Galopes no aço quente

— Bora que eu quero terminar cedo com isso. Assim que chegar em casa a patroa tá me esperando. Vou passar um tempo desafogando a saudade. Chega de índio pra mim, tô cheio já – disse o caminheiro, o que dirigia.

— O mesmo aqui. Eu tava ficando preocupado até. Não via a hora de um deles tentar te agarrar e levar pro mato. Aí, danou-se, porque eu não salvo. Mas pode deixar que levo os restos pra viúva – disse o outro, observando a mata para além da trilha com o braço pendurado na janela, fumando um cigarro.

— Mas que leve você! Seu asqueroso, filho duma égua. Que sejam negócios rápidos. Se bem que tudo que levamos pra eles serve.
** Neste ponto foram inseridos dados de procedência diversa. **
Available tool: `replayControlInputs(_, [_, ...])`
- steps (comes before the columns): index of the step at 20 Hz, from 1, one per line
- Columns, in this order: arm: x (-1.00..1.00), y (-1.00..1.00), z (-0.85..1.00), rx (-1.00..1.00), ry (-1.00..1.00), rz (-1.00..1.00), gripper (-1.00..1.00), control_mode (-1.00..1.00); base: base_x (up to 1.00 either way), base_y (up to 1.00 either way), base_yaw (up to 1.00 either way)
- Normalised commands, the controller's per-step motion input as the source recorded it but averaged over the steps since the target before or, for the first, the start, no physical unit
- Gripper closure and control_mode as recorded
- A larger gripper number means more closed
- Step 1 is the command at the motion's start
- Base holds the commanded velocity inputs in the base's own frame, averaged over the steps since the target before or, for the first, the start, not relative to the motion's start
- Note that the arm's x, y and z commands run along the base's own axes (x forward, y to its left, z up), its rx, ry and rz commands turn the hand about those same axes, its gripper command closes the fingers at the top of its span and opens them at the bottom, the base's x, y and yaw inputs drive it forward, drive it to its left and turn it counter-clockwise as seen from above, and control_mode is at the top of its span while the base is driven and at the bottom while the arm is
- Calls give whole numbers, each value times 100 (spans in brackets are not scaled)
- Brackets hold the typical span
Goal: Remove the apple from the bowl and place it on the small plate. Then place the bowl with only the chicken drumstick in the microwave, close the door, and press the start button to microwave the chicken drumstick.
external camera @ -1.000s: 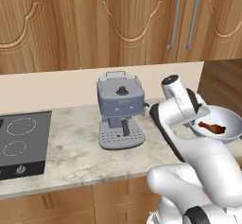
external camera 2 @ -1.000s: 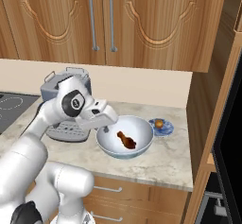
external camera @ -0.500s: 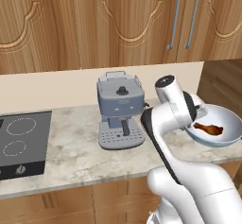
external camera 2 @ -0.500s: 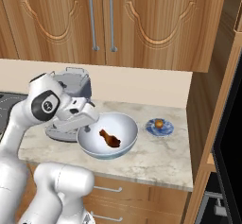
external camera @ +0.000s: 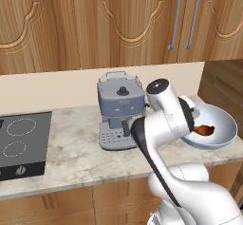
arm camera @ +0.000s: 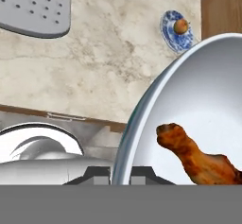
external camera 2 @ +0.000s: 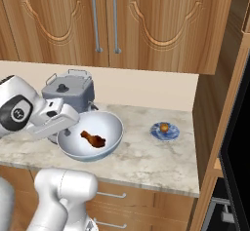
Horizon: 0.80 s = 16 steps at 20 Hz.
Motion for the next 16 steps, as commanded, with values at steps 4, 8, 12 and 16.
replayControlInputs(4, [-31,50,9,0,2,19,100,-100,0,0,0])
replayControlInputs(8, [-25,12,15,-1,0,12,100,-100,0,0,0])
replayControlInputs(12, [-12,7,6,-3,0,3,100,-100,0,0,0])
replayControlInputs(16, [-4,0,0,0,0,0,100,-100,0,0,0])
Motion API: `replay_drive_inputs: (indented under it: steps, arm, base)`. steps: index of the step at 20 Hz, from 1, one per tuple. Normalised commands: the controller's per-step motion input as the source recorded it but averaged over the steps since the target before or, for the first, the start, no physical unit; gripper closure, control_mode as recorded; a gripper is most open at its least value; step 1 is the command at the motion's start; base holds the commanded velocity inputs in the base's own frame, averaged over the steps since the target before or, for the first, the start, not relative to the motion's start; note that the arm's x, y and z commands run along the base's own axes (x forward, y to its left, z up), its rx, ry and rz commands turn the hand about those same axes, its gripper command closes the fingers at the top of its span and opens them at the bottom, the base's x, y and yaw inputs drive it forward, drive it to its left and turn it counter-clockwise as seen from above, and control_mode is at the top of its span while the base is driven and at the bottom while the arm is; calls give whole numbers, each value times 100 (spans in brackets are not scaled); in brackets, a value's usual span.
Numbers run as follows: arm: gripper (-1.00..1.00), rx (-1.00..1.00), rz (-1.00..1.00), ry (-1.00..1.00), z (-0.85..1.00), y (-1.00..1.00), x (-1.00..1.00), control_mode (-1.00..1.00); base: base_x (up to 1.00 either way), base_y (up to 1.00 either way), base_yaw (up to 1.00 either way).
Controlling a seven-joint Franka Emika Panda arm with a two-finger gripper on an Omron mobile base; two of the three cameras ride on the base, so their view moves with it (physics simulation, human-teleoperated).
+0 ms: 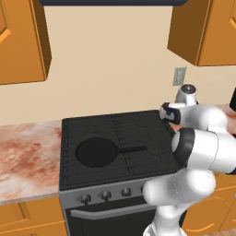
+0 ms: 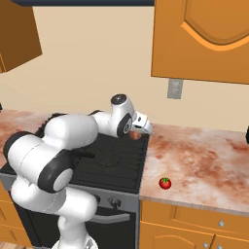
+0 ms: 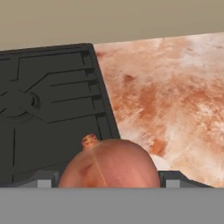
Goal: Place the pan on the front left burner on the stove. Then place the tomato and the onion in the pan and turn on the front left burner.
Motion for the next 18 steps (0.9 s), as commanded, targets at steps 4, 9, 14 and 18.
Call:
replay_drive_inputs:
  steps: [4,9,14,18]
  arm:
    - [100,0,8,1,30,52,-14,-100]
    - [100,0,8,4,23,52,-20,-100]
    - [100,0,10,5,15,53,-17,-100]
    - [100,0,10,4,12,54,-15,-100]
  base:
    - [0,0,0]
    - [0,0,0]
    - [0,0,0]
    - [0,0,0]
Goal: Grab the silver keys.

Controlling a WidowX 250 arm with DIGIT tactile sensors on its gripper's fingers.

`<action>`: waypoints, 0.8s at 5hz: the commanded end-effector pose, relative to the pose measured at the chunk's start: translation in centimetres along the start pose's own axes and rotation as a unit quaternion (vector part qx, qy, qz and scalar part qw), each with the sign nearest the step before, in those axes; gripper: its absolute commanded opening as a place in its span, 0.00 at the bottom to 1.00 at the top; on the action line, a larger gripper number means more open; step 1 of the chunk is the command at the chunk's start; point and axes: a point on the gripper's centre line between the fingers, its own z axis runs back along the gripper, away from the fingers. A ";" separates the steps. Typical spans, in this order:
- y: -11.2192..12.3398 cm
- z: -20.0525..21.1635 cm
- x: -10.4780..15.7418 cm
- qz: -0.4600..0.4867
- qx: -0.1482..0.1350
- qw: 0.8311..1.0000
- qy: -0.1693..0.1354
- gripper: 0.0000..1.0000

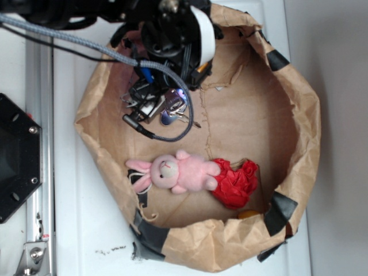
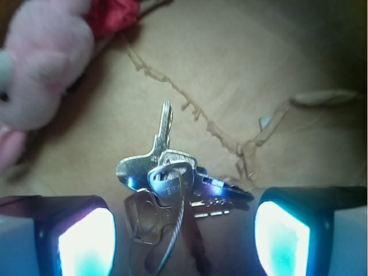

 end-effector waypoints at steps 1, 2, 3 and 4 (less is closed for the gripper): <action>-0.3 0.3 0.9 -0.017 0.012 1.000 0.000 1.00; 0.0 0.4 1.0 -0.009 0.011 1.000 -0.008 0.00; -0.1 0.4 1.0 -0.008 0.013 1.000 -0.008 0.00; 0.1 0.2 1.1 -0.005 0.014 1.000 -0.007 0.00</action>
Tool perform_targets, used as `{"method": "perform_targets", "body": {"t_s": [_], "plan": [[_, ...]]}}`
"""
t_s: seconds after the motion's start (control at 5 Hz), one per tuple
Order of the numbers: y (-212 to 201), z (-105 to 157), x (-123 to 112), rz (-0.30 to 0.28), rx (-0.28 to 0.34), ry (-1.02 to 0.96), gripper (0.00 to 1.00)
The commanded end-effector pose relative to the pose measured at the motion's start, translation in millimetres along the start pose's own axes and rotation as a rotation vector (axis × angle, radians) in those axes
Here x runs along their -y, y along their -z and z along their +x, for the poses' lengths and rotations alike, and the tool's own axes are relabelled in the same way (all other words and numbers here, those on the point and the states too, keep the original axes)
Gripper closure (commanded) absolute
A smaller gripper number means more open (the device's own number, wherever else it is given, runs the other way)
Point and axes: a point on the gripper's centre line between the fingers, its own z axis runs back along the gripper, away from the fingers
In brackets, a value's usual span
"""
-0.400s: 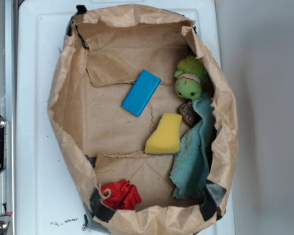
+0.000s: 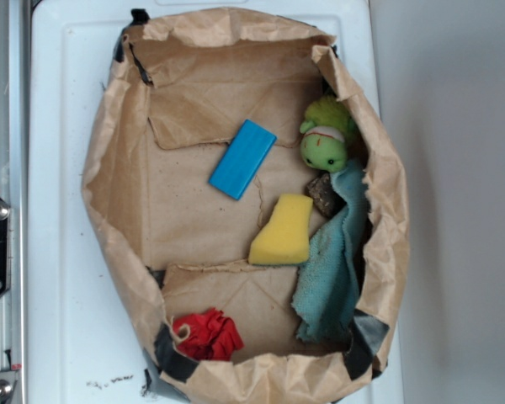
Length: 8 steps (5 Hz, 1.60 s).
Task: Grab the blue block.
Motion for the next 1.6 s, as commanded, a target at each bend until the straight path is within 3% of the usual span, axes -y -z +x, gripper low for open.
{"method": "perform_targets", "body": {"t_s": [0.0,0.2,0.4,0.6,1.4], "plan": [[29,85,-16,0.013,0.066,-0.120,0.00],[45,117,-36,0.010,0.084,-0.168,0.00],[70,139,-56,-0.054,0.114,-0.244,0.00],[90,158,-63,-0.049,0.179,-0.276,0.00],[90,158,-63,-0.049,0.179,-0.276,0.00]]}}
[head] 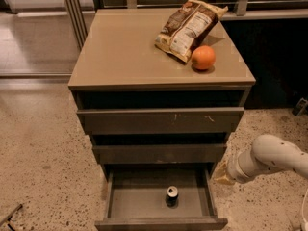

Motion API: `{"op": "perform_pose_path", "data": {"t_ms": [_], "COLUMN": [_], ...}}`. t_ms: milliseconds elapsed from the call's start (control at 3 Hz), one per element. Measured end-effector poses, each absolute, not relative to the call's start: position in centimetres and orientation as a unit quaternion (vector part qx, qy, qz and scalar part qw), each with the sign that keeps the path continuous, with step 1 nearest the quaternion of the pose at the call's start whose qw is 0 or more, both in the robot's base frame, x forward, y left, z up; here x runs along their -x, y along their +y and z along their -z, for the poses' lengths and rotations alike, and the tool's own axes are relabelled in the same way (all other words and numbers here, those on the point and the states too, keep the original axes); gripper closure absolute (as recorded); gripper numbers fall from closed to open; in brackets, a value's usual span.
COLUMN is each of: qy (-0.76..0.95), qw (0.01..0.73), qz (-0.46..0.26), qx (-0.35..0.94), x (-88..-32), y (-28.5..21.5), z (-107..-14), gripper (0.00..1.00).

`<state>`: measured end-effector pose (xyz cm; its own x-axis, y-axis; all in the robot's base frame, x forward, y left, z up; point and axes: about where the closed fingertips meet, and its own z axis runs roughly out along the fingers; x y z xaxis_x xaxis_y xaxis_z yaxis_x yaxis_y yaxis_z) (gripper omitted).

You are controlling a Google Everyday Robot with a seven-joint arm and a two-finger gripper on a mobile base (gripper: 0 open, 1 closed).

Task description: Pick pepsi can from bottom drawer and place on counter

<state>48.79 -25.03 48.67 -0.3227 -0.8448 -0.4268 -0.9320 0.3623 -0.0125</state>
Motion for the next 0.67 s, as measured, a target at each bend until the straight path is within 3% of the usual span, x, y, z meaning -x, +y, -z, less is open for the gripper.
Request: {"op": "perform_pose_path", "data": {"t_ms": [333,667], "qy": [0.81,0.81], "qw": [0.172,0.172], "qz": [-0.159,-0.159], "qx": [0.537,0.537], "x": [-48.32,-48.32], "y": [-25.42,-25.42], "z": [-40.67,-40.66], "gripper": [1.0,1.0]}}
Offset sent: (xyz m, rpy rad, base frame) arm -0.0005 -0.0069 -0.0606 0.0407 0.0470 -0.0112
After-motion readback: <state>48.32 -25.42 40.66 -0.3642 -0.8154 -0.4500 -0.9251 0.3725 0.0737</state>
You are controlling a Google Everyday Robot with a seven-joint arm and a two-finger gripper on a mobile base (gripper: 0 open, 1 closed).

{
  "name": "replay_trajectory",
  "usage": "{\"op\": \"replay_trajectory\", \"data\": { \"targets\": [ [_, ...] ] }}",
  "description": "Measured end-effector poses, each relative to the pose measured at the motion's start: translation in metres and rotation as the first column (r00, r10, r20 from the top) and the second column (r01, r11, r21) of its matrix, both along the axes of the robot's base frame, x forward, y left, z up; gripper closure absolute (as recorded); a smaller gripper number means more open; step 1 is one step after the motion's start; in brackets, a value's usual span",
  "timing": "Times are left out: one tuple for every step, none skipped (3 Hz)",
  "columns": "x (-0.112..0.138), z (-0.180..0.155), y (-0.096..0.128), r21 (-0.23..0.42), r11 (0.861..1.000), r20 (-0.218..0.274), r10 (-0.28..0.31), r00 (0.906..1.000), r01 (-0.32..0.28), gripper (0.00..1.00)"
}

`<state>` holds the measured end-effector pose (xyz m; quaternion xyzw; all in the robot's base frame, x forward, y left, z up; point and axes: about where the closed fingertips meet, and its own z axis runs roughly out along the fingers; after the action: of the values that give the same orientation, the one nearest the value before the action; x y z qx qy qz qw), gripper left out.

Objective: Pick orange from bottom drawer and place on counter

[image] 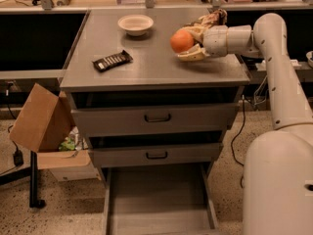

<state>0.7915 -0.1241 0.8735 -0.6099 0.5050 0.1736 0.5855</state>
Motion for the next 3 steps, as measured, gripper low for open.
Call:
{"op": "replay_trajectory", "data": {
  "targets": [
    [-0.0010,0.0007,0.0014,0.000,1.000,-0.008,0.011,0.9999,-0.011,0.37],
    [-0.0013,0.0024,0.0023,0.000,1.000,-0.012,0.017,0.9998,-0.017,0.14],
    [-0.0020,0.0034,0.0009,0.002,1.000,-0.010,0.021,0.9997,-0.021,0.00]
  ]
}}
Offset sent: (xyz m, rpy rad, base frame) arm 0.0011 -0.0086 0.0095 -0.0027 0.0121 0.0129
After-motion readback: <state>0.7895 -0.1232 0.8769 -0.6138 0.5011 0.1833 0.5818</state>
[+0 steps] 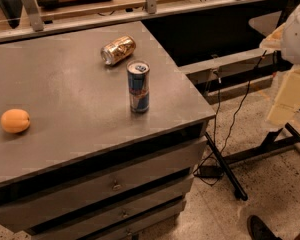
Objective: Move redbull can near orange can
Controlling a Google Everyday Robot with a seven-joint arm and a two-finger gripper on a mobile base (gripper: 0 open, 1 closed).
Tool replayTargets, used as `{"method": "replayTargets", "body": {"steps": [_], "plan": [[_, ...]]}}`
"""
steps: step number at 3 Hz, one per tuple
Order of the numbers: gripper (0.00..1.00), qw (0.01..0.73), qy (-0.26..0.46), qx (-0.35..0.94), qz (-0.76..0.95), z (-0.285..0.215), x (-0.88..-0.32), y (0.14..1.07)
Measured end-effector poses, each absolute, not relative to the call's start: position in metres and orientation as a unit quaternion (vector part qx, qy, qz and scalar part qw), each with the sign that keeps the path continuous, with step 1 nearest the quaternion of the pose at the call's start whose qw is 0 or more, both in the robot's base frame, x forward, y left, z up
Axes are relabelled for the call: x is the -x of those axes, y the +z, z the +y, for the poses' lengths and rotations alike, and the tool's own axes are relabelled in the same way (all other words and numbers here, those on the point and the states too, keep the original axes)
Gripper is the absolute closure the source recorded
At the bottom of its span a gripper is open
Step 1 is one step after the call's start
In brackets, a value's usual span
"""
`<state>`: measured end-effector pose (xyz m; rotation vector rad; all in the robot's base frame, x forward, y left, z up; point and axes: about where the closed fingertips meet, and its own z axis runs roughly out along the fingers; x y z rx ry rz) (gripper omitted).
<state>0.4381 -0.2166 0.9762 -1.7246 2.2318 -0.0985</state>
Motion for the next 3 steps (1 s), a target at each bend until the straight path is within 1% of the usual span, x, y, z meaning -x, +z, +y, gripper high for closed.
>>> {"method": "replayTargets", "body": {"steps": [1,2,3], "plan": [[0.0,0.159,-0.035,0.603,0.781,-0.217,-0.438,0.976],[0.0,0.215,0.015,0.577,0.788,-0.208,-0.439,0.967],[0.0,0.286,0.072,0.552,0.78,-0.197,-0.444,0.949]]}}
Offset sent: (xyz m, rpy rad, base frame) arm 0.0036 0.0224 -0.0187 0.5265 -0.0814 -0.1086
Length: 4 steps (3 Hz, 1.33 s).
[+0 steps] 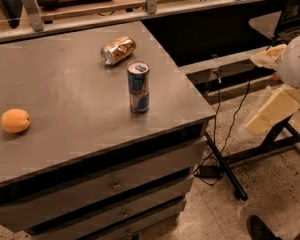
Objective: Move redbull can near orange can
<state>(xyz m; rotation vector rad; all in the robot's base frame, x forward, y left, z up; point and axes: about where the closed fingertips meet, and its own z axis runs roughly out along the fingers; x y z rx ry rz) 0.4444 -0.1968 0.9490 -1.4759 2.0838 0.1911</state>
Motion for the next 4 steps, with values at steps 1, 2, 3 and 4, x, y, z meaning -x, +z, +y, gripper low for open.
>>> {"method": "replayTargets", "body": {"steps": [1,2,3,4], "plan": [[0.0,0.335,0.142,0.548,0.753,-0.167,-0.446,0.932],[0.0,0.346,0.157,0.548,0.745,-0.157,-0.445,0.938],[0.0,0.346,0.157,0.548,0.745,-0.157,-0.445,0.938],[0.0,0.367,0.152,0.535,0.746,-0.154,-0.466,0.921]]}}
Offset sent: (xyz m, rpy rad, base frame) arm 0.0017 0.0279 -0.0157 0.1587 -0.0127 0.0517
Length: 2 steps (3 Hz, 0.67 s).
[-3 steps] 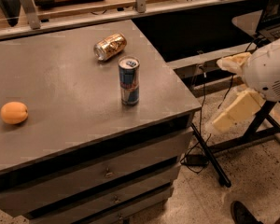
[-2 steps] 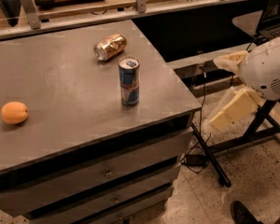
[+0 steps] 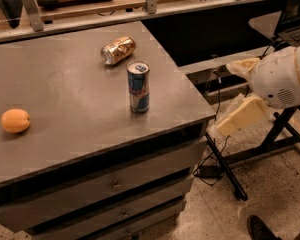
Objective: Move redbull can near orange can
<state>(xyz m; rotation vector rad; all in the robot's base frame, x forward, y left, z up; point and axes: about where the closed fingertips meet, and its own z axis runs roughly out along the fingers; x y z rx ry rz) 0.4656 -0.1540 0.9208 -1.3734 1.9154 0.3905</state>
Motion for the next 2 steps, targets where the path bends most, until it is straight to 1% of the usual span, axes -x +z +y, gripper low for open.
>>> {"method": "replayTargets", "body": {"steps": [1,2], "plan": [[0.0,0.394,0.158,0.526,0.737,-0.14,-0.498,0.895],[0.0,0.409,0.19,0.531,0.718,-0.121,-0.528,0.874]]}}
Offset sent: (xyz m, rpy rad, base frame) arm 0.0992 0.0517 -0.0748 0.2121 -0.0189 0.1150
Qualquer pano de bunda. Quem vive embrenhado assim que nem eles não tem nada não, só a natureza.

— Sem falar que dessa vez ficamos com o pé na estrada por um bom tempo. Tô precisando dumas férias. Minhas negas já devem ter tudo me trocado e metido um monte de chifre. Tô até com dor de cabeça. Confere, passa a mão aqui na minha testa, cumpade.

— Arreda e vai pra lá. Não me atrapalha que eu tô dirigindo. Esse caminho ainda é uma boa porcaria. Tu fala delas, Zé, mas não é como se tivesse ficado quieto, né?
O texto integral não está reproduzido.